_Exercise brief_.
Return only the lines below starting at the line containing "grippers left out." and ending at the line containing "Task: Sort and", both included, exactly as they are and with no pictures.

══════════════════════════════

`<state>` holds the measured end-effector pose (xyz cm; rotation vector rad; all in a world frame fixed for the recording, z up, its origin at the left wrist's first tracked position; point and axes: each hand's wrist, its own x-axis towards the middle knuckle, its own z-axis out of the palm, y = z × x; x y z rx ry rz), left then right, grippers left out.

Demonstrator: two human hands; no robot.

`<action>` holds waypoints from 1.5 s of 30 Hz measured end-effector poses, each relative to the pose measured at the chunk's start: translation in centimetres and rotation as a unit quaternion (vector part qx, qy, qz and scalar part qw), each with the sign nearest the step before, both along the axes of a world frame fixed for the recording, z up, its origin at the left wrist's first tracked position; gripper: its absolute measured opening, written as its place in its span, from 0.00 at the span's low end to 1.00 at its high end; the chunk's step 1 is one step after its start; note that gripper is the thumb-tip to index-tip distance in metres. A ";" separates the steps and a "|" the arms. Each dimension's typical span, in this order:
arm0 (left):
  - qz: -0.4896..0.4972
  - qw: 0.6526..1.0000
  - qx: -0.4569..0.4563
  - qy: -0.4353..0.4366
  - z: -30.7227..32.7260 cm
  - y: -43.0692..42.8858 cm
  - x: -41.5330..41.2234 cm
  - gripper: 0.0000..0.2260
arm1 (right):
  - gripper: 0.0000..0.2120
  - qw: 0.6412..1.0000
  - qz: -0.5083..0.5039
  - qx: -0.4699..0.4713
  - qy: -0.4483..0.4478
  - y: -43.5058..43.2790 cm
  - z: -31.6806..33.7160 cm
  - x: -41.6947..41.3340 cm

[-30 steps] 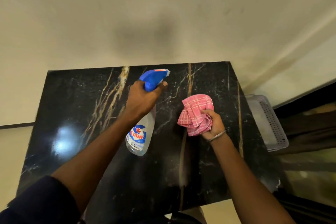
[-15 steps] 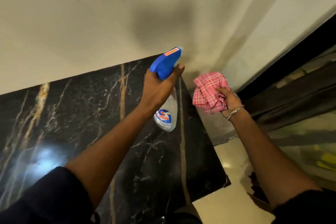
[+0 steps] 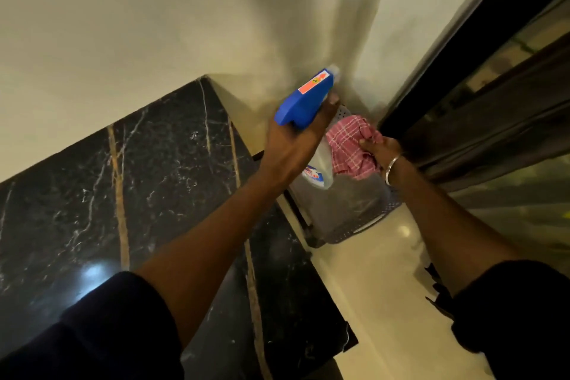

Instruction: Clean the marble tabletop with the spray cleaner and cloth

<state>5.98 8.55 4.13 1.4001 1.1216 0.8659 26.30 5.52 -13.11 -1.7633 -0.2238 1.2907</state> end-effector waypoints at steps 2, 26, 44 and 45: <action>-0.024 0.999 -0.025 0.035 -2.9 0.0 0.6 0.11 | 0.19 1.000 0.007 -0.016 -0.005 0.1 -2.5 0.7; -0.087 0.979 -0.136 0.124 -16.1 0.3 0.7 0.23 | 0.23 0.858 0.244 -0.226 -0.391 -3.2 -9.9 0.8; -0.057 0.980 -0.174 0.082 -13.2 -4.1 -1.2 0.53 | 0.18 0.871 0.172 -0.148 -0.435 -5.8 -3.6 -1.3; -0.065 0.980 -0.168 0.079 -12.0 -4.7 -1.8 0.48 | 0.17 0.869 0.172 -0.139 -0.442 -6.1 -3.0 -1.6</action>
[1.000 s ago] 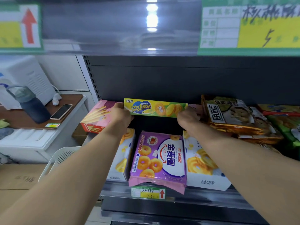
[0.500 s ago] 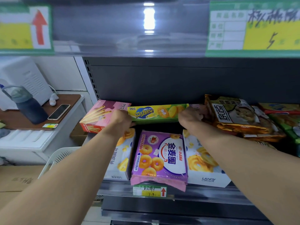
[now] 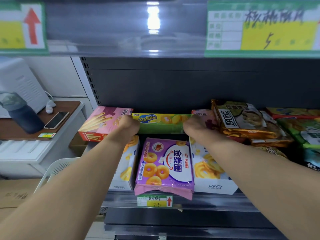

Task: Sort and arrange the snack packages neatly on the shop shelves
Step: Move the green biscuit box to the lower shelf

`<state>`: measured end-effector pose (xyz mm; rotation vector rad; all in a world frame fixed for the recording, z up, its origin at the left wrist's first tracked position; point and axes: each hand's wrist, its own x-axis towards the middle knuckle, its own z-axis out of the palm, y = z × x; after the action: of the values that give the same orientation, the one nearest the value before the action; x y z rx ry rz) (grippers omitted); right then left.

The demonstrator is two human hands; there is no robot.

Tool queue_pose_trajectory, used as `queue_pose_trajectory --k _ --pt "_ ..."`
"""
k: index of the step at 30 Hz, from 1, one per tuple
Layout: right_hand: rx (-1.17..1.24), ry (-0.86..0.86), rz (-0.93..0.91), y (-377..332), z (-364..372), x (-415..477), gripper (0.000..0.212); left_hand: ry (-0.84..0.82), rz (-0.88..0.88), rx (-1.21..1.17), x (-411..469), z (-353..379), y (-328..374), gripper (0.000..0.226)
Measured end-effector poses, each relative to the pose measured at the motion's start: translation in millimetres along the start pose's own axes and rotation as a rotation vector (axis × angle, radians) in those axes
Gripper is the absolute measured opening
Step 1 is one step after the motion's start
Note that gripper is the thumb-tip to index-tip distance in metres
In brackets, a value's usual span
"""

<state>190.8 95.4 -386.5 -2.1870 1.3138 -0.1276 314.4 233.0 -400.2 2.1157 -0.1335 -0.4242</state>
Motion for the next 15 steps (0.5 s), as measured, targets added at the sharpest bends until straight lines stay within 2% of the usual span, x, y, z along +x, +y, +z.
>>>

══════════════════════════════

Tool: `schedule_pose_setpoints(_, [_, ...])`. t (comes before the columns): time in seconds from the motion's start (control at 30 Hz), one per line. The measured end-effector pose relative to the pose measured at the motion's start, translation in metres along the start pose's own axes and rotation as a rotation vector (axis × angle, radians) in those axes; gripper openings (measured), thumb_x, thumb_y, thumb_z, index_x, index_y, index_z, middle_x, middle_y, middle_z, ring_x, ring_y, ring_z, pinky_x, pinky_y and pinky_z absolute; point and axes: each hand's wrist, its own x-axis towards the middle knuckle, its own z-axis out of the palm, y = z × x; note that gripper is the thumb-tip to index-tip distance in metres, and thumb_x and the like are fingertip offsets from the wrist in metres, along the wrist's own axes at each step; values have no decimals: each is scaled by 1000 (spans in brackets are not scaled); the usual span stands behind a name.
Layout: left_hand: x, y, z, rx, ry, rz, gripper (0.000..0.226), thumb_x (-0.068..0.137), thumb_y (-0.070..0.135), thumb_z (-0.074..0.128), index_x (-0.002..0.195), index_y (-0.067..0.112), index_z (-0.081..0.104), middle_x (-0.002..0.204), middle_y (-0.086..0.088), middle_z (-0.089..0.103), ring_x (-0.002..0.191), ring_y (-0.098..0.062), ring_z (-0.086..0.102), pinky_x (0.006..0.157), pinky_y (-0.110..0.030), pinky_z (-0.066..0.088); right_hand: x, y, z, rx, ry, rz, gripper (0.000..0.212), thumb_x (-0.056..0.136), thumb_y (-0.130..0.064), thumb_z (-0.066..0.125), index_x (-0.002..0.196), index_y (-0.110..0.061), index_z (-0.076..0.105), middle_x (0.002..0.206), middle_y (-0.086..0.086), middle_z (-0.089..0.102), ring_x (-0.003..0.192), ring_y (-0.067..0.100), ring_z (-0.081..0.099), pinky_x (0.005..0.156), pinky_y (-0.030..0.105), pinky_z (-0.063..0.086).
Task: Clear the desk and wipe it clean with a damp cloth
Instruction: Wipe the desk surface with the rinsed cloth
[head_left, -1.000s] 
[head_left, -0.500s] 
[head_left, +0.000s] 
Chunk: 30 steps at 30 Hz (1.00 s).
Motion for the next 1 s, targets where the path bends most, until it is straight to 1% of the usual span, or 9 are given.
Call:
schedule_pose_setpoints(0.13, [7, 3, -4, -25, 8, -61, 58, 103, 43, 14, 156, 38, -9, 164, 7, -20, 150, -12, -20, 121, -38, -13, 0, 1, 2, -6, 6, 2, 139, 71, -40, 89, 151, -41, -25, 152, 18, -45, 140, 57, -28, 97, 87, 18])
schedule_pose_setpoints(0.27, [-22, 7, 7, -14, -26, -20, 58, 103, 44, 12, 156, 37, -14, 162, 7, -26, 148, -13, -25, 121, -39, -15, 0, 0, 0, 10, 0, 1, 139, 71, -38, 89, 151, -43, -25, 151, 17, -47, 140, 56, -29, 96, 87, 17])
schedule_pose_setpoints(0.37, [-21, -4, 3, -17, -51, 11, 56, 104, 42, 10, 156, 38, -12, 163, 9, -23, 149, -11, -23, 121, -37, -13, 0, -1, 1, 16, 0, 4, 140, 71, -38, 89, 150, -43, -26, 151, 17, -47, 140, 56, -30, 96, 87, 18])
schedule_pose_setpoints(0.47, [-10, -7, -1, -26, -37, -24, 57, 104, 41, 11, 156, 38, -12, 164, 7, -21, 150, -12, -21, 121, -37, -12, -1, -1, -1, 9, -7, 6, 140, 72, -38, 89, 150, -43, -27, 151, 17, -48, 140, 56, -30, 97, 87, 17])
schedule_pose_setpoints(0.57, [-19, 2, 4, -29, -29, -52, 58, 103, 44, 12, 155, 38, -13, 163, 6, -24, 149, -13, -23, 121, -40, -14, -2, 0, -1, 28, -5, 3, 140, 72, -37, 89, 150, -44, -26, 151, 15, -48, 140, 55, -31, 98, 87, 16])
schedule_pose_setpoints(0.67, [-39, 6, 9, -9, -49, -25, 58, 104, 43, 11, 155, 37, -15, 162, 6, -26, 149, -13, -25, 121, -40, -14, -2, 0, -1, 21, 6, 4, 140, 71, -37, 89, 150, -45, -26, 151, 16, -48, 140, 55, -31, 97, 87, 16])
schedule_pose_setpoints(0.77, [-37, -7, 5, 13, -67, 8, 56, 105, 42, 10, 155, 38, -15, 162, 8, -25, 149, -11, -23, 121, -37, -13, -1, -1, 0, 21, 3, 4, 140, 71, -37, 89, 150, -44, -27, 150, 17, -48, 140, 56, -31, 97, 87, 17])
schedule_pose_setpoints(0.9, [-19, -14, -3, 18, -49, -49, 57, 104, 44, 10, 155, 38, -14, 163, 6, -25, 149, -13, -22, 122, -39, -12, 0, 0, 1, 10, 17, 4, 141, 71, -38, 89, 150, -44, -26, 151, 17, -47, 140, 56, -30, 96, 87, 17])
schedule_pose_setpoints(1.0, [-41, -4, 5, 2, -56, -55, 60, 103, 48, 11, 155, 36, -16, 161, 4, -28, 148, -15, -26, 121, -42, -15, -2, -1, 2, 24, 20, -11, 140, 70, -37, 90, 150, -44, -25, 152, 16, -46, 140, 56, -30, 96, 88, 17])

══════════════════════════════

_Result of this task_.
`<state>` holds the measured end-effector pose (xyz cm; rotation vector rad; all in a world frame fixed for the recording, z up, its origin at the left wrist's first tracked position; point and axes: each hand's wrist, its own x-axis towards the middle knuckle, its own z-axis out of the palm, y = z × x; x y z rx ry rz), left then right, grippers left out.

Demonstrator: two human hands; no robot.

`<action>` holds waypoints from 1.5 s of 30 Hz measured end-effector poses, each relative to the pose measured at the chunk's start: translation in centimetres and rotation as a unit quaternion (vector part qx, qy, qz and scalar part qw), each with the sign nearest the step before, both along the axes of a world frame fixed for the recording, z up, its origin at the left wrist's first tracked position; gripper: its absolute measured opening, written as its place in its span, from 0.00 at the span's low end to 1.00 at its high end; the chunk's step 1 is one step after its start; note that gripper is the thumb-tip to index-tip distance in metres. A ";" separates the steps and a "|" the arms. Each dimension's typical span, in this order:
arm0 (left):
  - qz: -0.4896..0.4972
  - qw: 0.6526..1.0000
  - qx: -0.4569..0.4563
  - qy: -0.4353..0.4366
  - z: -30.7227..32.7260 cm
  - y: -43.0692..42.8858 cm
  - x: -41.5330..41.2234 cm
  - gripper: 0.0000..0.2260
arm1 (right):
  - gripper: 0.0000..0.2120
  - qw: 0.6412..1.0000
  - qz: -0.5083..0.5039
  - qx: -0.4699..0.4713
  - qy: -0.4483..0.4478
  - y: -43.5058..43.2790 cm
  - z: -31.6806..33.7160 cm
  - x: -41.6947..41.3340 cm

[-30 steps] 
[-15 steps] 
[+0 steps] 

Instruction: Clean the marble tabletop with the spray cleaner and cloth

<state>5.98 8.55 4.13 1.4001 1.1216 0.8659 26.30 5.52 -13.11 -1.7633 -0.2238 1.2907</state> end-effector waypoints at steps 2, 26, 44 and 45: <action>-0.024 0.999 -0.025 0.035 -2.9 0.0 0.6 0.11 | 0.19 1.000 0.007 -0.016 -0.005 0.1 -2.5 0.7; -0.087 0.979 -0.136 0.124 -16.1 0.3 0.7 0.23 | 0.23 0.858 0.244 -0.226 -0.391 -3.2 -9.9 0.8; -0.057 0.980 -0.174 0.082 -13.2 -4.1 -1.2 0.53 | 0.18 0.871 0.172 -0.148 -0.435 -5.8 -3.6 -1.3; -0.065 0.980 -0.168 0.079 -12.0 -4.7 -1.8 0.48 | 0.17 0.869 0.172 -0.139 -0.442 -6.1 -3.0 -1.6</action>
[1.000 s ago] 
[0.500 s ago] 
[now] 

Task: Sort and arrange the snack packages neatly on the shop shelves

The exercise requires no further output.